=== Section Start ===
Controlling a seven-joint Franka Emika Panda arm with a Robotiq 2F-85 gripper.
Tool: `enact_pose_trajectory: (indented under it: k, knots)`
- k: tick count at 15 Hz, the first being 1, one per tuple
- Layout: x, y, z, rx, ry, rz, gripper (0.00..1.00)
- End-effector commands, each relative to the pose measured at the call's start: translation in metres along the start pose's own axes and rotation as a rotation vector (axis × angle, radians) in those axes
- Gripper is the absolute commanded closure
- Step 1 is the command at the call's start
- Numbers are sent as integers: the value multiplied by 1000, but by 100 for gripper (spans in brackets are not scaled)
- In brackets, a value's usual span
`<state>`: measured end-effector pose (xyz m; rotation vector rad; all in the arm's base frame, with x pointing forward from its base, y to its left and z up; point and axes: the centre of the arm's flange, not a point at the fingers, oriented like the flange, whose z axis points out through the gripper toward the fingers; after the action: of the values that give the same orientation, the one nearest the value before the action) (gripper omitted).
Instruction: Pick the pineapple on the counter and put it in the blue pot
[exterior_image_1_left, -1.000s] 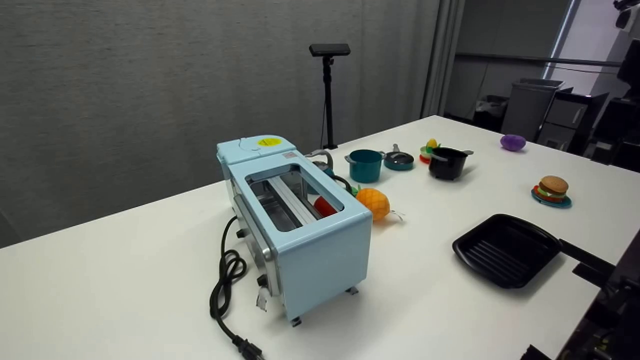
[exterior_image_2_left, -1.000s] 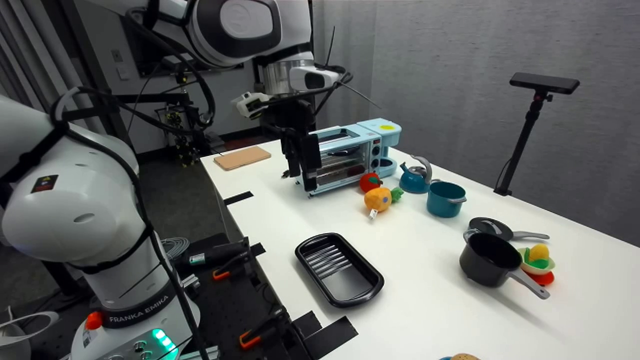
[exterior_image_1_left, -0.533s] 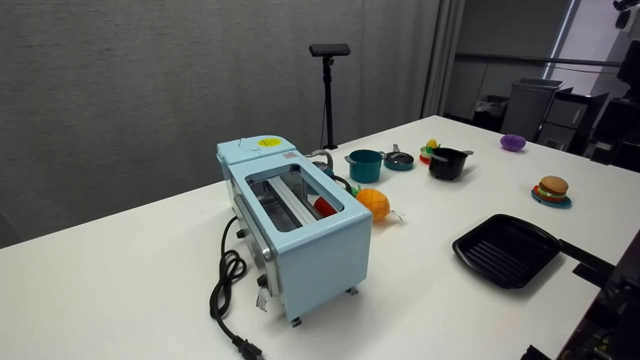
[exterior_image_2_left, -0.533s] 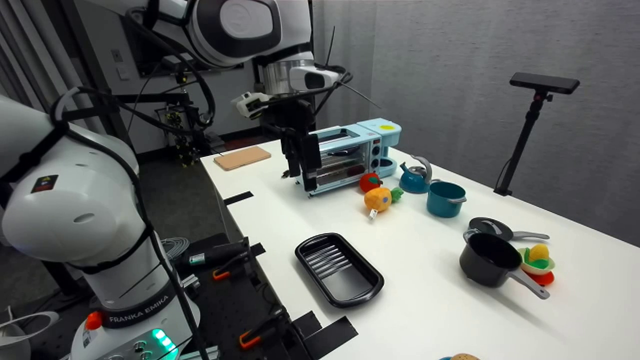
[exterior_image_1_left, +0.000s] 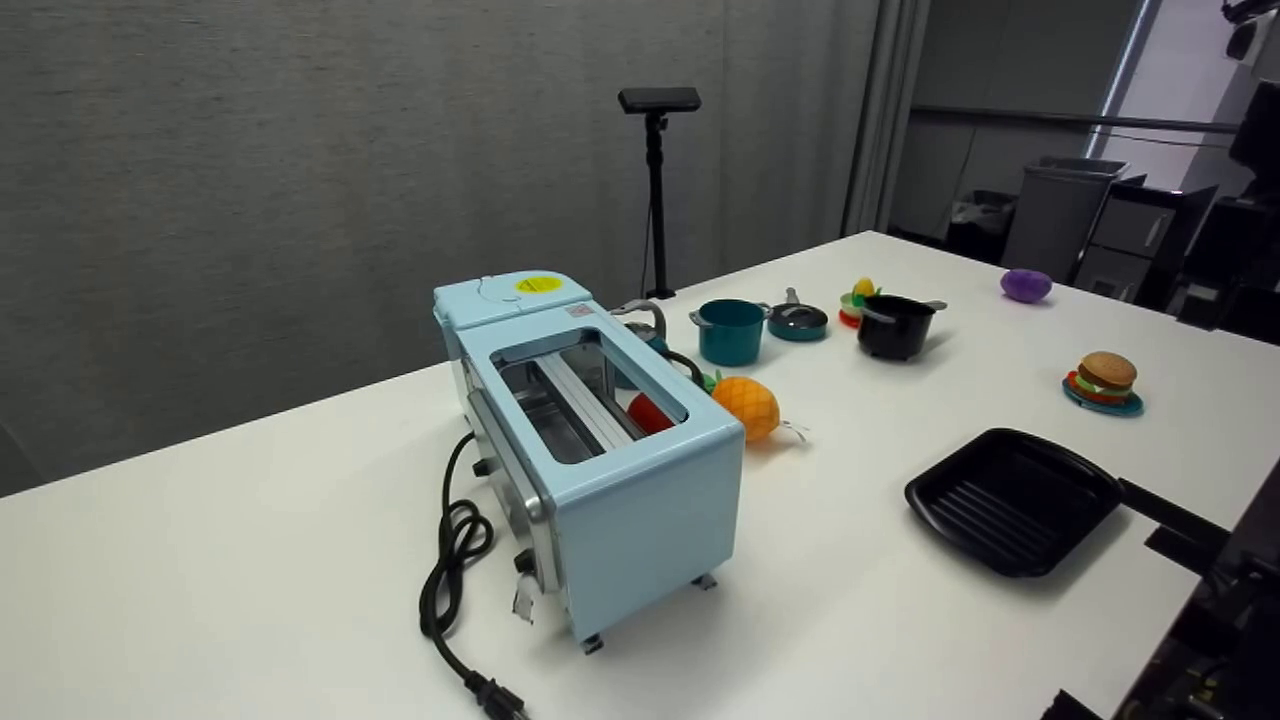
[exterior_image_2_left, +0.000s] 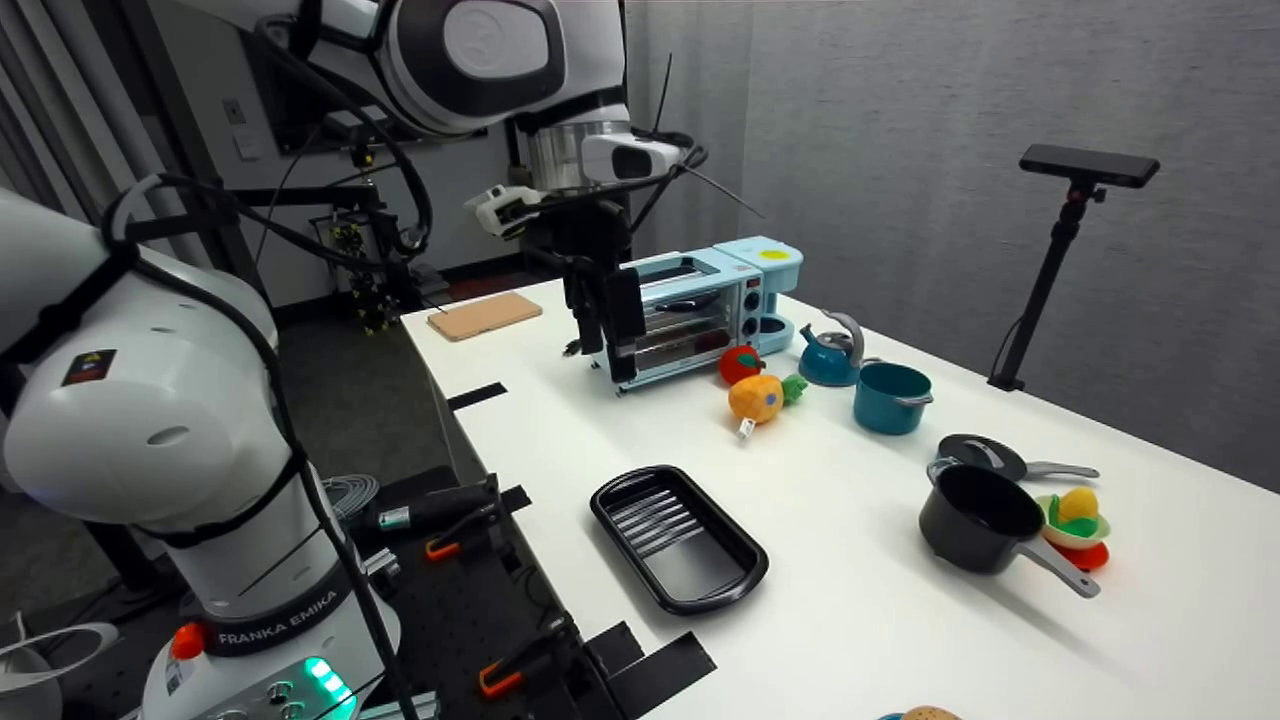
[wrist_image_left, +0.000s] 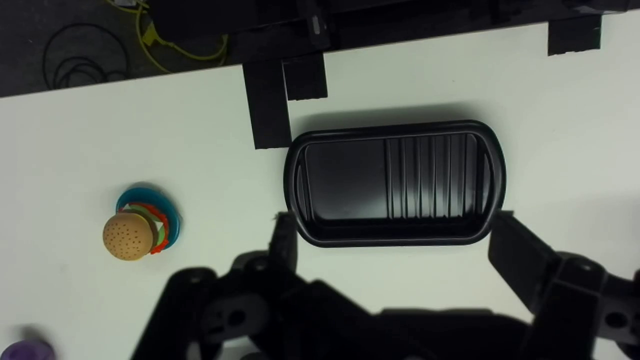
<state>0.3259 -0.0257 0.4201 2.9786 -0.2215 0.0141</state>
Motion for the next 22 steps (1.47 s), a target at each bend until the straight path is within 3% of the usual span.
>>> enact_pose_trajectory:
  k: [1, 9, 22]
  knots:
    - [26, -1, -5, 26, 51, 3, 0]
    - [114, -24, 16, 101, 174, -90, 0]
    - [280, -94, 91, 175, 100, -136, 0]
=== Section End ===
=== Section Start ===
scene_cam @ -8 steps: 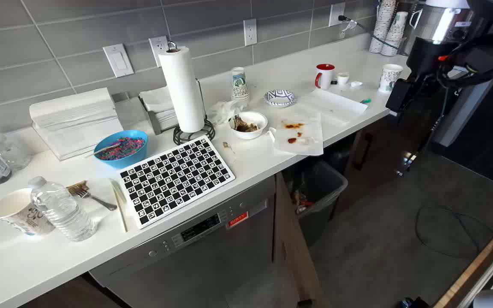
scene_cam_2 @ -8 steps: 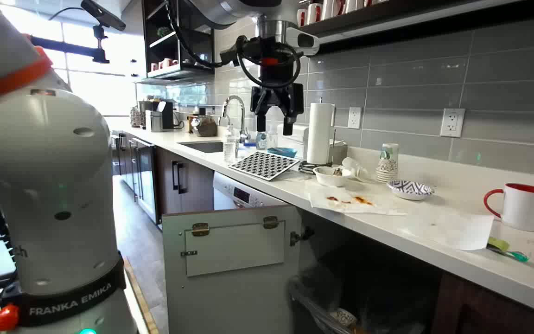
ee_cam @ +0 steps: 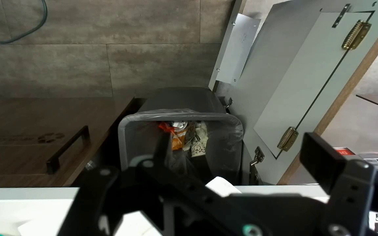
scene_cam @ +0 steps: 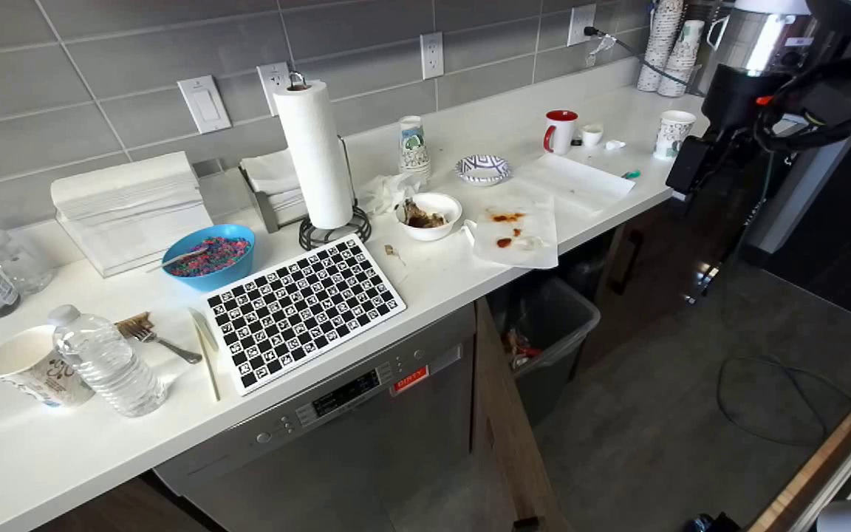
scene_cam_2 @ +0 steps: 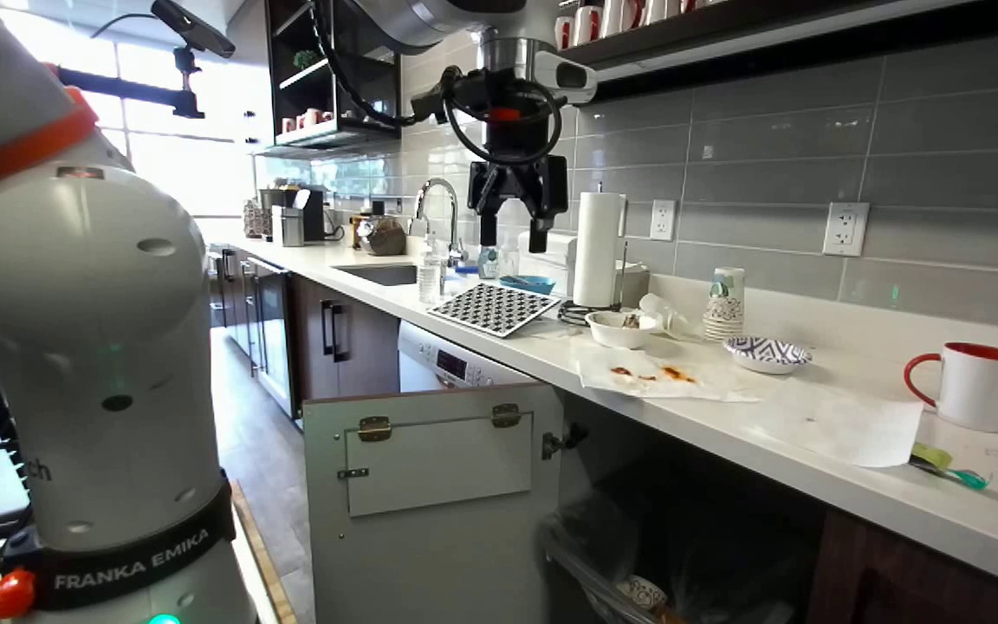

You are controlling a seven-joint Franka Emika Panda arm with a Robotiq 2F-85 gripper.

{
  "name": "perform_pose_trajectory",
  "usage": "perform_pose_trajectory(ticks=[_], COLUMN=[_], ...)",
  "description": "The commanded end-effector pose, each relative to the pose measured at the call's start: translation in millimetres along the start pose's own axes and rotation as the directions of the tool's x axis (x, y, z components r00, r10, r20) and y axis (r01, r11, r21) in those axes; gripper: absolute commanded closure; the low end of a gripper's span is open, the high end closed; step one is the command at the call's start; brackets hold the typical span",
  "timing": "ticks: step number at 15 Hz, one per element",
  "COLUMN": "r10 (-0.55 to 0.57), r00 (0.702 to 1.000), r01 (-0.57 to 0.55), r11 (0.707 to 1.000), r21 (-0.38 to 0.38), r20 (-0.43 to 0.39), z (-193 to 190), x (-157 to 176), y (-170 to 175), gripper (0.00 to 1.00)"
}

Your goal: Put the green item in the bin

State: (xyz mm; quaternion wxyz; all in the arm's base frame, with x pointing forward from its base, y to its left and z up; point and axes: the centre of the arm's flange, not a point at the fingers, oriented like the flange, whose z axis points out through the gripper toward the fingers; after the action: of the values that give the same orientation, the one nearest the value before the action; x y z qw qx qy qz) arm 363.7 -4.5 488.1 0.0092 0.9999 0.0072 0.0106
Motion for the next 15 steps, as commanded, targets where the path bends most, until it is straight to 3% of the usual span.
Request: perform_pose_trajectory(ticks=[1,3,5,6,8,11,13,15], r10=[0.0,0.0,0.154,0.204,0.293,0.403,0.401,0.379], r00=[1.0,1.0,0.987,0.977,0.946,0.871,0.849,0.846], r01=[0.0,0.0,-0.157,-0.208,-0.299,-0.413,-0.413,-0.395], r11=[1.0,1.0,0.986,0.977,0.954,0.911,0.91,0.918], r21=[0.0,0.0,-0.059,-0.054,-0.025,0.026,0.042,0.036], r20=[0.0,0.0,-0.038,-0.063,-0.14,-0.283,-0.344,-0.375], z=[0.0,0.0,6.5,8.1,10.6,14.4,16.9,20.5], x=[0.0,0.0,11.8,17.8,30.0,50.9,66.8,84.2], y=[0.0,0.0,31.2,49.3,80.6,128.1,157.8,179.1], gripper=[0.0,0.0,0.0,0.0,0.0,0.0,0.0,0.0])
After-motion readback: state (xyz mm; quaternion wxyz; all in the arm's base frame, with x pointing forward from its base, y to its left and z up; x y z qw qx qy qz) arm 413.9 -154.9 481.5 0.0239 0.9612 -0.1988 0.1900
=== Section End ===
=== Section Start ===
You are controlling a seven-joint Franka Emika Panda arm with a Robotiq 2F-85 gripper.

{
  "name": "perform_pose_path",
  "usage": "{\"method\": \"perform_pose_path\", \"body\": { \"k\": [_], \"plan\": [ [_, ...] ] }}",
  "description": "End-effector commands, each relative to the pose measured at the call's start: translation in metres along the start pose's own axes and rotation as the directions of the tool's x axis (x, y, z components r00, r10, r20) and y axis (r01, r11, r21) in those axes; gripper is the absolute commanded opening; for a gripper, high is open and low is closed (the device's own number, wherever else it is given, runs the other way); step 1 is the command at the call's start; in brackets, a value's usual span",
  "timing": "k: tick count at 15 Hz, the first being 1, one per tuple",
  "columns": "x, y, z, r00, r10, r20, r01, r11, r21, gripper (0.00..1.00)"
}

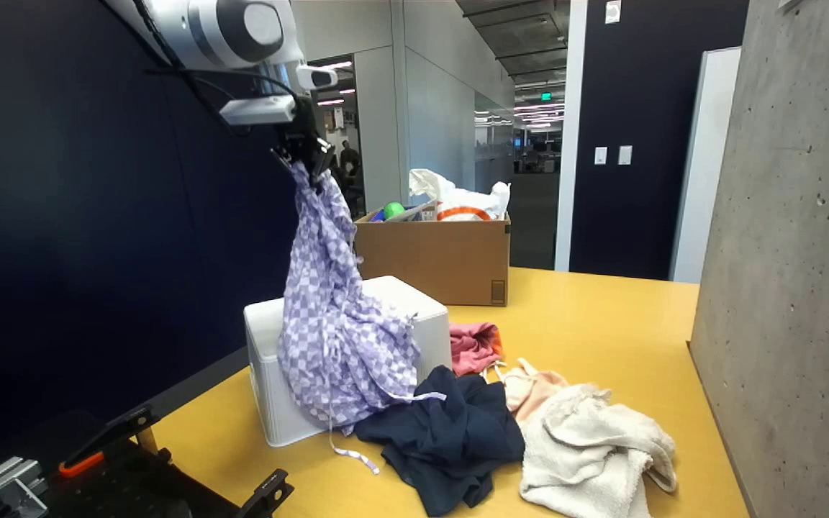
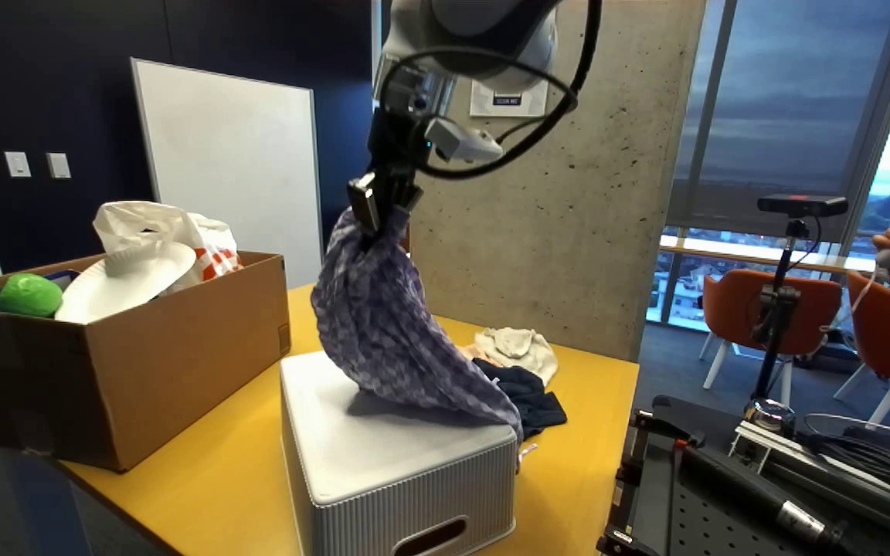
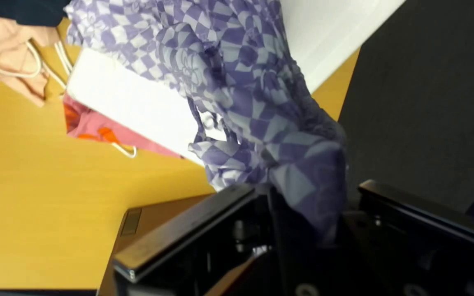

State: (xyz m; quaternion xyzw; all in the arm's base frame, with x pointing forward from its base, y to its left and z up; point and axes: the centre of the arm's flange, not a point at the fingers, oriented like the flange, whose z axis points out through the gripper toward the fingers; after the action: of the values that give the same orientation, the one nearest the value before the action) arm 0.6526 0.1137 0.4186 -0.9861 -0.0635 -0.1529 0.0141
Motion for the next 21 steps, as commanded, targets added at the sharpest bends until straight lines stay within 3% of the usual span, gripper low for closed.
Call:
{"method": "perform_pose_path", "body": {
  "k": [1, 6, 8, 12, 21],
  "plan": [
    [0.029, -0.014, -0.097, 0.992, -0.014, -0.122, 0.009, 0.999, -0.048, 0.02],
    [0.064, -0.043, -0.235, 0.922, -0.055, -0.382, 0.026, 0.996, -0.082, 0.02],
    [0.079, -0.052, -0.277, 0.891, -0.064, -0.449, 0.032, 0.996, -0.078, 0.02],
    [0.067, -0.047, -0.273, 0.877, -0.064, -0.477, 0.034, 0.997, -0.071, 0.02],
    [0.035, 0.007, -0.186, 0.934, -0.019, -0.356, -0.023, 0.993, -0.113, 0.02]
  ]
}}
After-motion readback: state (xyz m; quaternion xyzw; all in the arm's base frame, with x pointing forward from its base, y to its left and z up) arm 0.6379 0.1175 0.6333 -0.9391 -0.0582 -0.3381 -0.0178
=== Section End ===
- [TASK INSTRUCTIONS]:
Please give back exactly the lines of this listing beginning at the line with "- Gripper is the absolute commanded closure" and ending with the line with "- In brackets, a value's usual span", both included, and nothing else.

- [THE COMPLETED TASK]:
- Gripper is the absolute commanded closure
- Step 1 is the command at the call's start
- Numbers are sent as integers: the value multiplied by 1000, but by 100 for gripper (spans in brackets are not scaled)
- In brackets, a value's usual span

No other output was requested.